Sealing the Deal

A few days after verbally agreeing to hire Jim Titus to build a wooden mast for me, it was time to as they say, put my money where my mouth is. I had to pay Jim for the wood needed for the construction. I assumed this process would include a trip to our local Home Depot and a pair of flat carts.

“We’ll want to go will some nice Sitka Spruce from up in Maine,” explained Jim. He would take a long pause, long enough for me to visual in horror the road trip with my new friend in his aging work van to Maine. “There is a place outside Boston that should have some.”

Ohh thank god. It wasn’t down the block but it wasn’t across the country either.

He told me he would pick it up in another week or two and I could just pay him for it later. This struck me as unorthodox coming from a business owner but I agreed.

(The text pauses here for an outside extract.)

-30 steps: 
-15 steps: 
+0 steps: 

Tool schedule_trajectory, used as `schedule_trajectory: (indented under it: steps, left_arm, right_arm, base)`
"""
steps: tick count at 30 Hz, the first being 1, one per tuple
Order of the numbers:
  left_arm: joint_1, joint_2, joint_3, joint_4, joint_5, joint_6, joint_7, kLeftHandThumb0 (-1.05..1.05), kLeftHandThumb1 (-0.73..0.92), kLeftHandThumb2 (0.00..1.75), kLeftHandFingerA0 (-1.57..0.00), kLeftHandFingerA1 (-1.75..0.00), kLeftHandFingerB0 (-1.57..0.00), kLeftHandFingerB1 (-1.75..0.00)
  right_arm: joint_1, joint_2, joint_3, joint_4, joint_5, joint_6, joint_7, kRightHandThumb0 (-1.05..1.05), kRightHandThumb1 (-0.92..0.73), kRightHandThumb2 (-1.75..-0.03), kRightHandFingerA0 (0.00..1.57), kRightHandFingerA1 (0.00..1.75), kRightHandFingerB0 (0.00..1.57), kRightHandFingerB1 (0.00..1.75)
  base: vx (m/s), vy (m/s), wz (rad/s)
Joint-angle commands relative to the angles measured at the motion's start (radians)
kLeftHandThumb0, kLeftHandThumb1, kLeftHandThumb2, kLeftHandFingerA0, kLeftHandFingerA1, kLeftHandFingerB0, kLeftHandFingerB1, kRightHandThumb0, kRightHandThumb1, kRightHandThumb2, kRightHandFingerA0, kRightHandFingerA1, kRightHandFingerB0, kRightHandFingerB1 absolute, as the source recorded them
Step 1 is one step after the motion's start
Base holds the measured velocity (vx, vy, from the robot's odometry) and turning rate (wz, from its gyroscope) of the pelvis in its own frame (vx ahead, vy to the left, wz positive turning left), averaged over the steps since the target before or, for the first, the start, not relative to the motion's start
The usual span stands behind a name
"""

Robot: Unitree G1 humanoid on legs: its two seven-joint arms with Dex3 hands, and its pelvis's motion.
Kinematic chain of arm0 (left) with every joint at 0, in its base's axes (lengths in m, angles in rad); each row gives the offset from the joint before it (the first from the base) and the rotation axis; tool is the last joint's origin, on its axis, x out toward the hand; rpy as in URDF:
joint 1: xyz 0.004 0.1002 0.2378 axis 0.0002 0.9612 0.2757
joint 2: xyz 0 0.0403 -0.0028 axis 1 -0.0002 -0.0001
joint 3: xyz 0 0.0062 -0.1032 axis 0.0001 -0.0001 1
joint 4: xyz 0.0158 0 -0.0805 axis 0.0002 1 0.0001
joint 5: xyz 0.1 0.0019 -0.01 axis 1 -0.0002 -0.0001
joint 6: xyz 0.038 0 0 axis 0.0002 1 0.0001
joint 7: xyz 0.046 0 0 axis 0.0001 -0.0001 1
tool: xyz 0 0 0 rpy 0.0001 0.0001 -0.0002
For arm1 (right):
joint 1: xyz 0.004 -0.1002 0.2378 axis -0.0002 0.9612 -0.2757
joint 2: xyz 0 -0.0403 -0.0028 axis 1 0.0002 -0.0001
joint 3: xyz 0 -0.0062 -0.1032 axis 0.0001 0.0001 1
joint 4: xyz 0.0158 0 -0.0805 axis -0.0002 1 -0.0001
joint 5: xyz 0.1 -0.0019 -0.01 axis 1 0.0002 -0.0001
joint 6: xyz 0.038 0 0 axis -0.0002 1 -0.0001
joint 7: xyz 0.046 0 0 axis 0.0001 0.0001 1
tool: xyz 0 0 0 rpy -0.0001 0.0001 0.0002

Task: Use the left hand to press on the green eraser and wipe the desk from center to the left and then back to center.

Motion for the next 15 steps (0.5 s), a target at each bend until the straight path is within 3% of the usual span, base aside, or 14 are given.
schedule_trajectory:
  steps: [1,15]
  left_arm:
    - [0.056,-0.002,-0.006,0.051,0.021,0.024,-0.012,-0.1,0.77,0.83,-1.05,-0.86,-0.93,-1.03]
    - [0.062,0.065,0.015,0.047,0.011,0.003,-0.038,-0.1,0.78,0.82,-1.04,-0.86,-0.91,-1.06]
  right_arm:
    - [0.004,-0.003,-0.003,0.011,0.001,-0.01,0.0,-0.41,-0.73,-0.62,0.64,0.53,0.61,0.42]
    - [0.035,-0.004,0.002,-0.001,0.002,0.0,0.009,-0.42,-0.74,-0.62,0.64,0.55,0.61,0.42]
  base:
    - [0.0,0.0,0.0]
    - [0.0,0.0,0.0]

In the meantime, Jim instructed me to cut my old mast in half so we could throw it in his truck and bring it to the shop, there it would serve as an on-scene template.

Eager to get the process started, I borrowed a sawzall and buzzed down to where my mast lay broken. I ran a few extension cords and found the center of the mast and prepared to rip into it.

Now at this point there has been multiple occasions since buying the boat where I second-guessed myself but this one was stays vivid in my mind. Once in two pieces no amount of opoxy, clamps and hope would rebuild my water logged mast.

After a few deep breathes and a lot of mumbling to myself (which surely concerned the marinas employees who looked on) I took a leap of faith and dug the blade into the heart of a mast that was more than half a century old. I wish I could say I felt relieved when after the mast was cut, like I finally had commited to building a new one, not the case.

A few days would pass before the mast was brought over the Mount Hope and even longer before a fresh pile of 20-foot long Sitka Spruce planks would arrive (the cost of the wood was $700). The broken mast lying next to pile of planks were in sharp contrast to each other. The past and present, a long winter and myriad of lessons lay before me. Looking at the two, I had more questions than I had answers. The only thing I did know, was there was no turning back now.